Por A. Pronzato
La gente sacaba los enfermos a la calle, y los ponía en catres y camillas, para que al pasar Pedro, su sombra por lo menos cayera sobre alguno... (Hech 5,12-16).
... Yo soy el primero y el último, yo soy el que vive. Estaba muerto, y ya ves, vivo por los siglos de los siglos; y tengo las llaves de la muerte... (Ap 1,9-11.12-13.17-19).
...Dichosos los que crean sin haber visto... (Jn 20, 19-31).
La liturgia de la palabra de hoy nos facilita algunas sugerencias para comprender la realidad de la Iglesia.
La grandiosa visión con que se abre el libro del Apocalipsis (segunda lectura) tiene una resonancia típicamente pascual.
El Hijo del hombre está en el centro, como personaje principal. Su figura asume un relieve excepcional en todo el Apocalipsis, que intenta darnos precisamente la idea de Cristo resucitado, presente y operante de manera eficaz en la Iglesia. Es el Cristo victorioso, que triunfa sobre el mal en el mundo.
Cristo, cordero inmolado, representa pues el centro -luminoso y dinámico- del Apocalipsis.
La visión de hoy comienza con un fenómeno sonoro, «oí a mis espaldas una voz potente». Consiguientemente Cristo se aparece a Juan, envuelto en majestad y gloria, en un contexto que calca el culto imperial. Está en medio de siete lámparas (las siete Iglesias).
Un detalle significativo: el Cristo del Apocalipsis es inseparable de la Iglesia, de la que es cabeza, una Iglesia encarnada en el mundo. Y las siete cartas no son otra cosa que el mensaje del Señor dirigido a las siete Iglesias. Cristo, además de estar en el centro de su unidad, es también la fuente de su luz.

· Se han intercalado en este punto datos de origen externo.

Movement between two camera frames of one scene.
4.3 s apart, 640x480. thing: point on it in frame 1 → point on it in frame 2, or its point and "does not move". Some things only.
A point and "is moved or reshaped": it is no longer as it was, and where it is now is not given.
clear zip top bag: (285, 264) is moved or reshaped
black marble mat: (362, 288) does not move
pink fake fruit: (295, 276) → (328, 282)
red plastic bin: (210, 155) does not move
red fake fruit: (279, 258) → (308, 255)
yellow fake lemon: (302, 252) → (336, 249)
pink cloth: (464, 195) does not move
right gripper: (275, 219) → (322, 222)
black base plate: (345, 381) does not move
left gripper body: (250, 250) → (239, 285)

El Hijo del hombre, después de haber disipado el temor de su discípulo, apoyando sobre él la mano derecha, se presenta como el Viviente. La aparición, pues, no es para la muerte, sino para la vida. El Viviente no puede ser más que fuente de la vida.
Se define como principio y fin de todo, «Yo soy el primero y el último». Es anterior a todas las cosas creadas, y representa la palabra última, definitiva, de toda la realidad existente.

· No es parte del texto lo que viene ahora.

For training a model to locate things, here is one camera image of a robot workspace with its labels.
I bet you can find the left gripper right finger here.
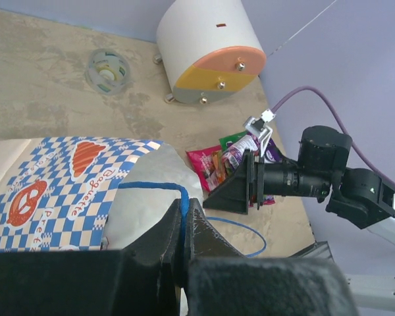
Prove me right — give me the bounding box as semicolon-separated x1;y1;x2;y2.
183;199;250;315

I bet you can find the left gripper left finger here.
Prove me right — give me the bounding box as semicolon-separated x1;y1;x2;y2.
118;199;182;315

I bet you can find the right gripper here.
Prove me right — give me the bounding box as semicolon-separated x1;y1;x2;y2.
203;150;331;215

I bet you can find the orange snack packet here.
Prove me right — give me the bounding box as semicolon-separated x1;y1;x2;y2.
211;150;233;184

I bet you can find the purple snack packet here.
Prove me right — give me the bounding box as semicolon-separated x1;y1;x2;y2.
221;135;282;165

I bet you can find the pink REAL crisps bag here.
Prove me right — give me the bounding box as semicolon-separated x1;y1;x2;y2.
186;145;225;192

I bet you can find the green Fox's candy bag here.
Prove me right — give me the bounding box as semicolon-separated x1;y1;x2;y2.
219;131;247;151

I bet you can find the checkered paper bag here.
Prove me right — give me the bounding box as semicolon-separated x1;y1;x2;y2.
0;137;203;252

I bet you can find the pink raspberry candy bag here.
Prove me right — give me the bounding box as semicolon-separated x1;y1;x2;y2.
249;195;275;207

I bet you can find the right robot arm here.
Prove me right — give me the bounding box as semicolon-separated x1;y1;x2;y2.
203;126;395;245

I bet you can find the white mini drawer cabinet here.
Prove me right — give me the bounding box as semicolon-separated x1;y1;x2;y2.
154;0;267;104

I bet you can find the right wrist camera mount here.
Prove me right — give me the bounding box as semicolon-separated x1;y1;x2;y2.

Sobre todo, no puede ser confinado en el pasado, sino que quiere ser el Cristo de hoy. «Estaba muerto, y ya ves, vivo por los siglos de los siglos, y tengo las llaves de la muerte».
He ahí, pues, precisado el significado del señorío de Cristo sobre la Iglesia: es el eterno Viviente, fuente y culmen de todo, tiene las llaves de la vida, tiene poder sobre todo y sobre todos, juzga la historia.

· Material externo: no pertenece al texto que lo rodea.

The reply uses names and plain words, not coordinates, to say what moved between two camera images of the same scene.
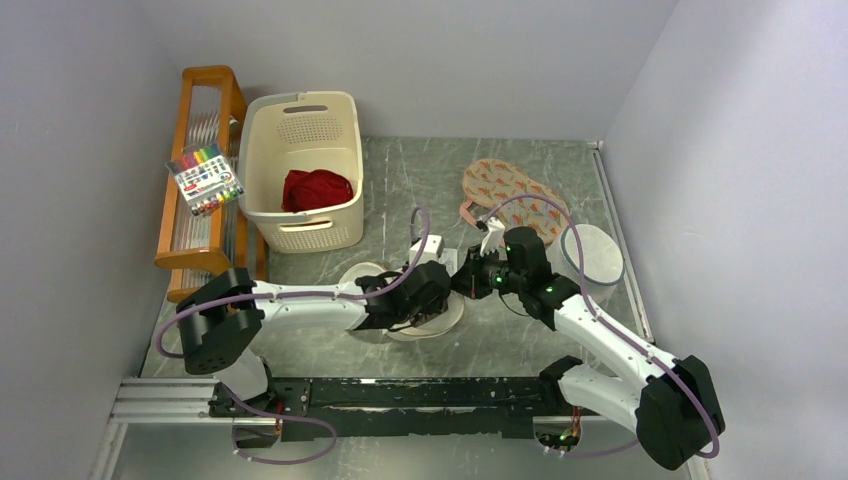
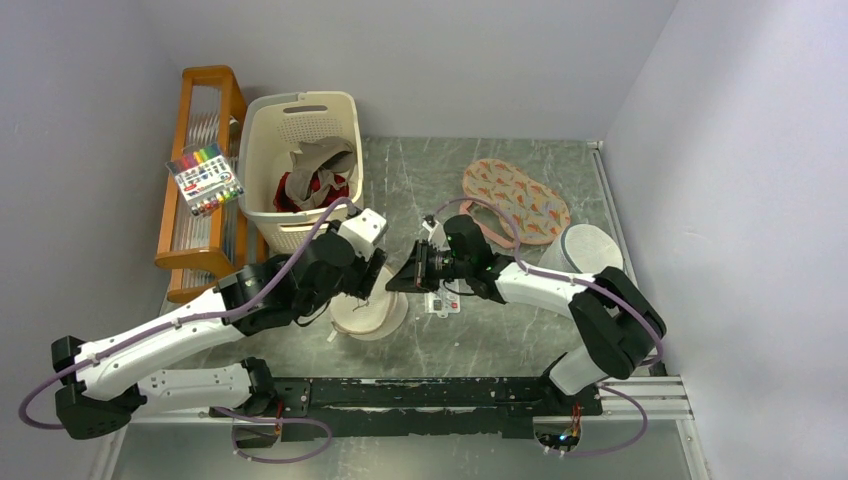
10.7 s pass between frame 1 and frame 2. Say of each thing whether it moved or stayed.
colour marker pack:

Cuando el vidente de Patmos escribe, la Iglesia se encuentra investida por la tormenta de la persecución. Pero sus palabras expresan la certeza de que Jesús Resucitado camina con la Iglesia también en medio de las tinieblas y de las tempestades más furibundas. Y esto representa el fundamento de la esperanza y la garantía de la victoria para el creyente. La Iglesia que se agarra a su Señor nunca puede ser vencida, si bien sus éxitos no se miden ciertamente con criterios humanos.
Así pues, la Iglesia, antes de ser lugar del culto, de la doctrina, de la moral, de la tradición, de la religión misma, es esencialmente el lugar de la fe en Cristo resucitado.
La Iglesia no se caracteriza por su organización (sociedad perfecta...), sino por la alabanza que se eleva desde ella y se dirige al poder del Cordero inmolado, que triunfa sobre las tinieblas y la muerte.
La primera lectura (el llamado «tercer sumario» del libro de los Hechos de los apóstoles) nos presenta un cuadro -un poco idealizado- de la primera comunidad cristiana.
En esta panorámica, podemos captar esquemáticamente los siguientes rasgos:
-actividad prodigiosa de los apóstoles y de Pedro en particular -unión fraterna en la oración y en la vida
-favor popular al que hace de contrapunto la hostilidad y la hipocresía de los ambientes oficiales
-eficacia misionera.
Todo sirve para subrayar un hecho fundamental: «La primera comunidad cristiana de Jerusalén se ha encauzado por el camino del testimonio público que se realiza a través de dos momentos: los hechos y la palabra. Ahora es el tiempo de los hechos» (R. Fabris).
Como Jesús de Nazaret ha pasado «haciendo el bien y sanando» (Hech 10,38), así actúan sus testigos cualificados, que de esta manera se revelan portadores no sólo de su mensaje, sino del «poder» de su Espíritu.
La escena de Pedro que pasa por en medio de las plazas abarrotadas de enfermos puestos «en catres y camillas» es sugestiva. La gente se contentaba con que «su sombra por lo menos cayera sobre alguno».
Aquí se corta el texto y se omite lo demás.